Work instruction> Write out every line of the data below exactly as given.

Information supplied>
[Start of section]
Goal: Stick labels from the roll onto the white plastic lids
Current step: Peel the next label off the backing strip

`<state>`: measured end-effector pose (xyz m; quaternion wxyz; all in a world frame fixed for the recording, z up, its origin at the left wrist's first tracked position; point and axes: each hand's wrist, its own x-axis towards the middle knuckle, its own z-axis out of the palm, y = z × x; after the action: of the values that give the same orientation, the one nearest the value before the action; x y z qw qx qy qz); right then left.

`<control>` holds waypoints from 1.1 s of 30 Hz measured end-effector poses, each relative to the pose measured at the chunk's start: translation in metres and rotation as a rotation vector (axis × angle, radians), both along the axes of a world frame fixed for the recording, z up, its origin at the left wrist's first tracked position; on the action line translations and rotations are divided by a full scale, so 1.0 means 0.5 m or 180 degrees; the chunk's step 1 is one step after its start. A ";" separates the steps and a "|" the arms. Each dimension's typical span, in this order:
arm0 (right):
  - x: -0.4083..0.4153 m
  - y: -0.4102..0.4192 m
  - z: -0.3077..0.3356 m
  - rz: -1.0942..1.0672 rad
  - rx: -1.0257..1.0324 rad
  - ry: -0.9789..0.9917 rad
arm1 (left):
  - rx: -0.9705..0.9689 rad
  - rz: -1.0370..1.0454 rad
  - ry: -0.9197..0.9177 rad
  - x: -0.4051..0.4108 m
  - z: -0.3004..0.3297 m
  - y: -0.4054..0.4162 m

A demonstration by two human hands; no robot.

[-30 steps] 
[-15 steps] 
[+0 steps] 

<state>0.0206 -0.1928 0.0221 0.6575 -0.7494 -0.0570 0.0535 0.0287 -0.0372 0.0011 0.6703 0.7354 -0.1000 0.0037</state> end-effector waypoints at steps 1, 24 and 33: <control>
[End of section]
Task answer>
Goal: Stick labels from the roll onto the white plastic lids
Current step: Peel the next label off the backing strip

`<state>`: measured end-effector pose (xyz m; quaternion wxyz; all in a world frame fixed for the recording, z up, its origin at the left wrist's first tracked position; point and axes: each hand's wrist, its own x-axis towards the middle knuckle, its own z-axis out of the palm, y = z × x; after the action: of the values that give the same orientation, the one nearest the value before the action; x y z qw qx qy qz); right then left.

`<control>` holds waypoints from 1.1 s of 30 Hz measured end-effector poses, each relative to the pose measured at the chunk's start: translation in metres and rotation as a rotation vector (axis × angle, radians), both along the axes of a world frame fixed for the recording, z up, its origin at the left wrist's first tracked position; on the action line translations and rotations are divided by a full scale, so 1.0 means 0.5 m or 180 degrees; the chunk's step 1 is one step after its start. A ";" separates the steps and a "|" the arms. Each dimension's typical span, in this order:
arm0 (right):
  - x: -0.4083..0.4153 m
  - y: -0.4102..0.4192 m
  - z: -0.3077..0.3356 m
  - rz: -1.0942..1.0672 rad
  - rx: -1.0257..1.0324 rad
  - ry: -0.9789..0.9917 rad
arm1 (left):
  - rx: -0.9705..0.9689 rad
  - rz: -1.0370..1.0454 rad
  - ry: -0.9197..0.9177 rad
  - x: -0.4051..0.4108 m
  - z: -0.3004..0.3297 m
  - y: -0.4054..0.4162 m

A demonstration by two human hands; no robot.

[-30 steps] 
[-15 steps] 
[+0 steps] 

<state>0.0206 -0.1928 0.0221 0.6575 -0.7494 -0.0570 0.0535 0.0287 -0.0372 0.0011 0.6703 0.7354 -0.1000 0.0037</state> end-effector waypoints at steps 1, 24 and 33: <control>

Work on this exercise is finished, so nothing remains.